WINNIPEG — Tristan Okpalaugo wasn't playing for the Winnipeg Blue Bombers when head coach Mike O'Shea made a lasting impression on him.
After all, it's not every day someone saves your mother from being hit by a car.
The first-year Bombers defensive end recalled O'Shea's quick thinking three years ago after the team practised Friday in preparation for Sunday's CFL West Division semifinal against the Edmonton Eskimos.
Okpalaugo played for the Toronto Argonauts back in 2014. He was the East Division's nominee for most outstanding rookie and was in Vancouver for the awards event during Grey Cup week.
His mother, MaryAnn, came up from California and they went out for dinner.
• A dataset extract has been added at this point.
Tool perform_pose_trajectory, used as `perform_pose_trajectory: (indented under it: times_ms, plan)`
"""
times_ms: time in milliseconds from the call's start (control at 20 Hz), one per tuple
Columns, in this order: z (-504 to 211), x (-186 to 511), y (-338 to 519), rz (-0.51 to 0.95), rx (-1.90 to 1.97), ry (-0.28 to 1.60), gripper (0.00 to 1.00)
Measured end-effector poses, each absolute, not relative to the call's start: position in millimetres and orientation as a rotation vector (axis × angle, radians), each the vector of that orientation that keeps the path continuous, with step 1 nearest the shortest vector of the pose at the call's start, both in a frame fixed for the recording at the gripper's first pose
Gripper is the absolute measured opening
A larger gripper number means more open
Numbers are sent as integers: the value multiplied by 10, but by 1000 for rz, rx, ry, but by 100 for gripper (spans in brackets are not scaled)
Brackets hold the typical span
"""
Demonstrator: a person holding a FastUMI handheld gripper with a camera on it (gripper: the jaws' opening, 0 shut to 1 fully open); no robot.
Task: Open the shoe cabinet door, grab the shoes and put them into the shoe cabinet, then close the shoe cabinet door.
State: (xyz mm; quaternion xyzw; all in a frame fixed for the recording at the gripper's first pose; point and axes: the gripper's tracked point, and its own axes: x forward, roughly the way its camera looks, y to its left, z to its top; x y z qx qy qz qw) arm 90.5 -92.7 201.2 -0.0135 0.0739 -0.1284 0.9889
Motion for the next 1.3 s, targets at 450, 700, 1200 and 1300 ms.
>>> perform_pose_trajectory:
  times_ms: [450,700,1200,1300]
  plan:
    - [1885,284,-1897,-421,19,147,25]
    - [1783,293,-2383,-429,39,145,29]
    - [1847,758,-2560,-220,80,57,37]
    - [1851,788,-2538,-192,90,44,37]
O'Shea was at the same restaurant with other people and they happened to leave at the same time.
"It was dark and we were walking out and my mom didn't see that the sidewalk was ending so she walked onto the street and there was a car driving by with no regard for pedestrians," Okpalaugo said.
"Coach O'Shea ended up just grabbing her and pulling her back onto the sidewalk."
Okpalaugo played one more season with the Argonauts before trying to stick with an NFL club last year. That didn't pan out and he inked a deal with Winnipeg in February.
While he hasn't forgotten the close call, he said it wasn't a big factor in his decision to sign with the Bombers.
His mother, on the other hand, is glad he chose to play for O'Shea.
"She's been to two games so far and every time she's like, 'How's your coach doing? Tell him I say hi,' " Okpalaugo, 28, said. "She brought him some chocolate last time."
O'Shea, a Hall of Fame linebacker, said his actions were a reflex.
"I was aware of the situation. It was instinctive," O'Shea said. "The average person does that. There's somebody doing that every single day."
But he did appreciate the chocolates.
"She's a very kind lady, very nice."
Okpalaugo's mother can't make it to Winnipeg for the game, the Bombers' first playoff match at home since 2011 and first since Investors Group Field opened in 2013. More than 26,500 tickets had been sold by Friday morning.
Her son and his defensive counterparts will play a key role in the game, especially as the status of Bombers injured starting quarterback Matt Nichols remains a question mark.
Nichols (calf) didn't practise Friday, but it was because he was with his wife, Ali, for the birth of their second daughter, Parker. He showed up on the field toward the end of practice and got congratulatory hugs and handshakes from his teammates.
Dan LeFevour led the first-team offence and O'Shea said Nichols' status remains the same. He'll play, but he's not saying who's starting. Receiver/running back Timothy Flanders was hurt at the end of practice, and O'Shea had no update.
Winnipeg (12-6) won both regular-season games against the Eskimos (12-6), the first a 33-26 victory in August that snapped the injury-riddled Edmonton squad's seven-game win streak. The second was on Sept. 30, a 28-19 win that was Edmonton's sixth loss in a row.
But times have changed. The healthy Eskimos have won their last five games while the Bombers only have two victories in their last five.
Bombers cornerback Chris Randle had a memorable outing in that second victory. He took a late interception of Mike Reilly in for a touchdown, his only pick-six of the season. He finished the 2017 campaign with five interceptions.
He described Reilly, the West nominee for most outstanding player, as "tough as nails" and confident in his top-notch receivers that include Brandon Zylstra, who led the league with 1,687 yards off 100 catches, five for TDs.
"I believe if we can kind of corral him and contain him from running and creating more time (to throw), I think that gives us a better advantage defensively," Randle said.
The Eskimos know how to protect Reilly. They gave up a league-low 29 sacks while the Bombers and Hamilton were tied for fourth at 38 sacks.
Okpalaugo had three sacks in a 23-5 win over Calgary last week, plus six tackles and a fumble recovery he took 51 yards for his first CFL touchdown.
He wants Reilly to experience the same.
"I plan on being in his face and getting after him all game," he said. "That's my game plan - rushing the passer, get some hits, sacks. Be as disruptive as I can be and make it easy for my DBs and linebackers to play."